На этом, собственно, можно бы и закончить. Но слишком легко достичь цели значит, по сути, её не достичь. Попробуем подступиться ещё разок.
Всякий, у кого не слишком подвешен язык, кто любит правду и придерживается пристойного пессимизма, невозмутимо признает извечную неустранимость противоречия между индивидуумом и обществом. Признает, что социальная жизнь есть и будет сфера естественной потребности, компромисса, неразрешимых антиномий, назовёт елейным обманом народов обетованную позитивистским просвещением гармонию индивидуальных и социальных интересов, достигаемую посредством неосуществимого разграничения «прав» одного и таких же «прав» остальных, иными словами, «свободу», «индивидуальное благоденствие» и «счастье». Это не повод опускать руки в практическом плане, однако вполне может послужить поводом для отказа духовно идти рука об руку с политическим просвещением.

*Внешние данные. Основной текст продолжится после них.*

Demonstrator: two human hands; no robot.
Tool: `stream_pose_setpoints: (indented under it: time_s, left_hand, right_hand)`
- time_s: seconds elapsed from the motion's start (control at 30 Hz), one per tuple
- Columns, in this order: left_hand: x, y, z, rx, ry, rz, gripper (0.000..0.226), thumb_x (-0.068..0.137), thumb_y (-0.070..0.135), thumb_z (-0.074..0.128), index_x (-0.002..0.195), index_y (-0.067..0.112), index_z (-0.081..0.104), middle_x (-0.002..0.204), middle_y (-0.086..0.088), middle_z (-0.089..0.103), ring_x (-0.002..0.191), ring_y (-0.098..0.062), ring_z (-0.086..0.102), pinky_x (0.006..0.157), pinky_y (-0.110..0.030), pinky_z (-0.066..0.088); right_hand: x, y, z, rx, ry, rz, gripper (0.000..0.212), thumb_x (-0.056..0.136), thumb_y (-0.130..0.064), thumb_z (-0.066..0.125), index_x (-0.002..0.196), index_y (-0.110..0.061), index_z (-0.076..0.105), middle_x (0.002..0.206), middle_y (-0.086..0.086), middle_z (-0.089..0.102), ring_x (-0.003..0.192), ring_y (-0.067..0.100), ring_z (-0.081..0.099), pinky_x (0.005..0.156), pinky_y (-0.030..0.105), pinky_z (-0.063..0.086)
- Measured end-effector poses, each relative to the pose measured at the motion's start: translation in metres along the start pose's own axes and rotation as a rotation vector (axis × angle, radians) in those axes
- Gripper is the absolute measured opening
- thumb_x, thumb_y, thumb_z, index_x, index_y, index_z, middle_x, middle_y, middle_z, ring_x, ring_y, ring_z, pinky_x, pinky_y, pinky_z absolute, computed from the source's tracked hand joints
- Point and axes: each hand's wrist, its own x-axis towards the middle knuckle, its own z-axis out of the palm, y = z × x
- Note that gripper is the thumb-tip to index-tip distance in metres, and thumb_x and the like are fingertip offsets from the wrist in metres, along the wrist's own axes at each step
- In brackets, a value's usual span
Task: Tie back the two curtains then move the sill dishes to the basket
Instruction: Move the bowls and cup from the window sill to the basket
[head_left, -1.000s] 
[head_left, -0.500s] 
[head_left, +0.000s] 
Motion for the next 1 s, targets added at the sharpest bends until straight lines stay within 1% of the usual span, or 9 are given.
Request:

Его медоточивая женерозность, самодовольное прожектёрство оттолкнут вас не только потому, что вы считаете нереальным «счастье», гарантируемое таким просвещением, но потому, что оно и нежелательно вовсе, представляется вам недостойным человека, противокультурным и противодуховным, бездушным, жвачно-коровьим. Вы ведь знаете, что политика, то есть Просвещение, общественный договор, республика, продвижение к «наибольшему счастью для наибольшего числа людей» – не средство умиротворения общества; что такое умиротворение возможно лишь в пределах личности, не индивидуума, то есть только на душевных путях, не политических; что безрассудно даже желать религиозного освящения социальной жизни. Но именно к этому изначально склонен всякий позитивизм, и его склонность совершенно очевидна сегодня, когда под именем религии культуры, религии «духа» он переживает своё триумфальное рисорджименто, на деле оставшись тем, чем был, – моралью выгоды, только и всего.